── MATERIALS PROVIDED ──

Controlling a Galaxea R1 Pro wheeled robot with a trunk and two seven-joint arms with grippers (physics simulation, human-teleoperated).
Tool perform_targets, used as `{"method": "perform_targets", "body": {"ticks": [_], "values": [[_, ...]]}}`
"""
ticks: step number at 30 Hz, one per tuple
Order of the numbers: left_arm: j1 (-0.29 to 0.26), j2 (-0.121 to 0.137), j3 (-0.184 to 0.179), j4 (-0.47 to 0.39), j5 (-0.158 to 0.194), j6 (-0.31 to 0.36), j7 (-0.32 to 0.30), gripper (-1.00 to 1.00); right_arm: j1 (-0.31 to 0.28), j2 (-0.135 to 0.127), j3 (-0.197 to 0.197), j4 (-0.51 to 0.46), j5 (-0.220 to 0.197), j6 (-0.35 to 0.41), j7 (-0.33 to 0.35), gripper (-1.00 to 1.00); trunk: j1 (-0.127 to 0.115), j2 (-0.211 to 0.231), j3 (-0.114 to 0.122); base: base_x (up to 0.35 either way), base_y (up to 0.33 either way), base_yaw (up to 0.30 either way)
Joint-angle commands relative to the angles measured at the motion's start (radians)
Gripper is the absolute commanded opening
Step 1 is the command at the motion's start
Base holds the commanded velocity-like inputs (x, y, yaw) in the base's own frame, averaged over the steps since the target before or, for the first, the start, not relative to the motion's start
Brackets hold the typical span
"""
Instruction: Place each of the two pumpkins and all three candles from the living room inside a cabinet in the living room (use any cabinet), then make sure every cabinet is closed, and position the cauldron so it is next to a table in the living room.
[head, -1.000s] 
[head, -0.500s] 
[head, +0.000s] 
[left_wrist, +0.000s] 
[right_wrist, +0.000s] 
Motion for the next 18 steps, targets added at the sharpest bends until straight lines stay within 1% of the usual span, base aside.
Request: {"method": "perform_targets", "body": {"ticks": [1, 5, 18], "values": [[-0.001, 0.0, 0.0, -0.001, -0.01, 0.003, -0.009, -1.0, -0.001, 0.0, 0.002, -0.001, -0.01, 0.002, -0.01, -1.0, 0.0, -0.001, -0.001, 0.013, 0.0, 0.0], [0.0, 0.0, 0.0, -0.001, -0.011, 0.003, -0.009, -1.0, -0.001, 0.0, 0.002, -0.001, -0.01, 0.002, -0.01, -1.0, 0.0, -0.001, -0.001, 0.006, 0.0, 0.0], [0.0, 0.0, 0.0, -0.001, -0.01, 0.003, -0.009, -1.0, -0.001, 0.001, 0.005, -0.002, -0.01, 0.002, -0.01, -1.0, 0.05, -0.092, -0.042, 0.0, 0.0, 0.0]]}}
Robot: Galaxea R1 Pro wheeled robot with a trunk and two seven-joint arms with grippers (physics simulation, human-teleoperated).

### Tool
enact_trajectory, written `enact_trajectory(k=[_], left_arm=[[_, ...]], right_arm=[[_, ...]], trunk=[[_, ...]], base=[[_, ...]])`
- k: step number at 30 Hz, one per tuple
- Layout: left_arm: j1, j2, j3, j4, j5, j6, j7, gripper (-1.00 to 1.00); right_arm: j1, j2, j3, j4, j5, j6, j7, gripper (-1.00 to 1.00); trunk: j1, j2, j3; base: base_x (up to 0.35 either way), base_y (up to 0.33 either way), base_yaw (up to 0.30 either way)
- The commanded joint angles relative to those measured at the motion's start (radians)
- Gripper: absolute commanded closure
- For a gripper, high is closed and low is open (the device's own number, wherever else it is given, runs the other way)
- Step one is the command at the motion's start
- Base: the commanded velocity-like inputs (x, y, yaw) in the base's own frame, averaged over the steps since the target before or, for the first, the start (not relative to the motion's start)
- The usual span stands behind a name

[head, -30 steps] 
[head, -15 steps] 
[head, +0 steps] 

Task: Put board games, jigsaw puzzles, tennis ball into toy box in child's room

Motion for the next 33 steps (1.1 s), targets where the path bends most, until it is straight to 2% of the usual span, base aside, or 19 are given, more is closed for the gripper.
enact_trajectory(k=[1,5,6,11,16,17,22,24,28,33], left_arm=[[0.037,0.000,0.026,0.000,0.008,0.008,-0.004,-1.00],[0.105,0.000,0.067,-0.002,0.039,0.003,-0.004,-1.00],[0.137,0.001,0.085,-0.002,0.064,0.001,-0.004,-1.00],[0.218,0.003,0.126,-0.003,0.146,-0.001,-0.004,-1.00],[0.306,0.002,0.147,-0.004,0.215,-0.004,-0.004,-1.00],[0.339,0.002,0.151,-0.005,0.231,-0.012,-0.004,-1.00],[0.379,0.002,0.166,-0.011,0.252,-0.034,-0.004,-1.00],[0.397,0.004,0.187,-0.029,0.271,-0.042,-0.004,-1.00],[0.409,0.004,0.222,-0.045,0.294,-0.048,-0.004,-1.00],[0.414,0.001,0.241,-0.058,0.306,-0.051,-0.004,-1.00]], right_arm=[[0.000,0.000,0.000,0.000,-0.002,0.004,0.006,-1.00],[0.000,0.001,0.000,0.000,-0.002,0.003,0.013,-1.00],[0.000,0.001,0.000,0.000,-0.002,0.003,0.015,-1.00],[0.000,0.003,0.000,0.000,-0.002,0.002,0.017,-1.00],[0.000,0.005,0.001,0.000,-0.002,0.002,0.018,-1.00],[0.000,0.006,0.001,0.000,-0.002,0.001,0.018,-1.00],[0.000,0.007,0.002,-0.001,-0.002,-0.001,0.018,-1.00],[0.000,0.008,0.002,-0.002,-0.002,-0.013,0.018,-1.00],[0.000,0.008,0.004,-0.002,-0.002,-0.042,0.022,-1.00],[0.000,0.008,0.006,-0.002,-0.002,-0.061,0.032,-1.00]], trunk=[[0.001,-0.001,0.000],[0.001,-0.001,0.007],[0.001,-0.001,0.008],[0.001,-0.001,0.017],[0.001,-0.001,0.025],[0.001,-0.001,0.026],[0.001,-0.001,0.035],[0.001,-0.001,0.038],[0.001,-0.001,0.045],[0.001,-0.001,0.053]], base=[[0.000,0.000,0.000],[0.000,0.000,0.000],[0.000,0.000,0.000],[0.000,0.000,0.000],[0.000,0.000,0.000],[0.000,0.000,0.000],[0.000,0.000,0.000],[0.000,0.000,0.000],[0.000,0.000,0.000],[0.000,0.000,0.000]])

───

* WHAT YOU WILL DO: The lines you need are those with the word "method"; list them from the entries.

* ANSWER BOX:
Tool perform_targets, used as `{"method": "perform_targets", "body": {"ticks": [_], "values": [[_, ...]]}}`
Request: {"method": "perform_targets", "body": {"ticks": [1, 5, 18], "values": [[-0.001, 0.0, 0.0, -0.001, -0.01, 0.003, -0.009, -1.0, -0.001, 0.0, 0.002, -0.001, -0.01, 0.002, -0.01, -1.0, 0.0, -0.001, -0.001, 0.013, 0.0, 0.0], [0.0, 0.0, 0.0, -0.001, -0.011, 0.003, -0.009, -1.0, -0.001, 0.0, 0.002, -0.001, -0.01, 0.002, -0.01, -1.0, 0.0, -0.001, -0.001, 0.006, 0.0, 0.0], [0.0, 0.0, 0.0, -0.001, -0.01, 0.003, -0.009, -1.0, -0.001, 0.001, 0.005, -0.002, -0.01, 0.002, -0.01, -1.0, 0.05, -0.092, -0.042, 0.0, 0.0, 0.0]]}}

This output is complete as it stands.